__PROBLEM DESCRIPTION__. Would you print the whole listing again, exactly?

======== GIVEN INFORMATION ========

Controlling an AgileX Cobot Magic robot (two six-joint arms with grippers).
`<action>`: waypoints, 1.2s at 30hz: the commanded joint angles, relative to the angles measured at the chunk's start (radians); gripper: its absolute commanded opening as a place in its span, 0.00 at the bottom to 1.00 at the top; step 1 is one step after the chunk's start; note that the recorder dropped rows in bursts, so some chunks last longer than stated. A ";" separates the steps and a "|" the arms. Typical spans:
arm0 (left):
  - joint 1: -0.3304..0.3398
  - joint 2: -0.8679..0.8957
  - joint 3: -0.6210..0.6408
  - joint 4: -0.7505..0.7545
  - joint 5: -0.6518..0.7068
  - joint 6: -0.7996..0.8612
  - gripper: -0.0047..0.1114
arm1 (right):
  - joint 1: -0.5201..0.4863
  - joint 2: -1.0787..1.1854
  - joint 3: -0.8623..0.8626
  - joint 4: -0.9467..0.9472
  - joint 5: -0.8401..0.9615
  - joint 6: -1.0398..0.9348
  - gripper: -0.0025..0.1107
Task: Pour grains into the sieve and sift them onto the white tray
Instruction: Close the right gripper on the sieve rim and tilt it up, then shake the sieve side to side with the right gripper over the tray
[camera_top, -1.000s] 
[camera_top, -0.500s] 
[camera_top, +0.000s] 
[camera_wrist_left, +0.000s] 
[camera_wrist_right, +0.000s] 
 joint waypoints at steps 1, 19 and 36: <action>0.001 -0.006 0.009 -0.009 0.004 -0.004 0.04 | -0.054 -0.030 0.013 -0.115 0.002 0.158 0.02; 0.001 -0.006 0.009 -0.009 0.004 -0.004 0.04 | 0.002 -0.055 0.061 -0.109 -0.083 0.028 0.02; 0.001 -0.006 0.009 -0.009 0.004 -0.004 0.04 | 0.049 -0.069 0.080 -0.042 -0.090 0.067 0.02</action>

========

__SOLUTION TO THIS EXERCISE__.
Controlling an AgileX Cobot Magic robot (two six-joint arms with grippers).
`<action>`: waypoints, 1.2s at 30hz: the commanded joint angles, relative to the angles measured at the chunk's start (radians); gripper: its absolute commanded opening as a place in its span, 0.00 at the bottom to 1.00 at the top; step 1 is one step after the chunk's start; note that the recorder dropped rows in bursts, so some chunks last longer than stated. A ";" separates the steps and a "|" the arms. Typical spans:
arm0 (left):
  - joint 1: -0.3304..0.3398
  - joint 2: -0.8679..0.8957
  - joint 3: -0.6210..0.6408
  - joint 4: -0.7505..0.7545
  - joint 5: -0.6518..0.7068
  - joint 6: -0.7996..0.8612
  - gripper: -0.0047..0.1114
arm1 (right):
  - joint 1: -0.5201..0.4863
  - joint 2: -1.0787..1.1854
  - joint 3: -0.8623..0.8626
  - joint 4: -0.9467..0.9472
  - joint 5: -0.8401..0.9615
  - joint 6: -1.0398..0.9348
  - gripper: -0.0025..0.1107
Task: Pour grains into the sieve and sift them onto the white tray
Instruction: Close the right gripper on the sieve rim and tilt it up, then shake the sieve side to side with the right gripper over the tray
[camera_top, -1.000s] 
[camera_top, -0.500s] 
[camera_top, +0.000s] 
[camera_wrist_left, +0.000s] 
[camera_wrist_right, +0.000s] 
 joint waypoints at steps 1, 19 and 36: <action>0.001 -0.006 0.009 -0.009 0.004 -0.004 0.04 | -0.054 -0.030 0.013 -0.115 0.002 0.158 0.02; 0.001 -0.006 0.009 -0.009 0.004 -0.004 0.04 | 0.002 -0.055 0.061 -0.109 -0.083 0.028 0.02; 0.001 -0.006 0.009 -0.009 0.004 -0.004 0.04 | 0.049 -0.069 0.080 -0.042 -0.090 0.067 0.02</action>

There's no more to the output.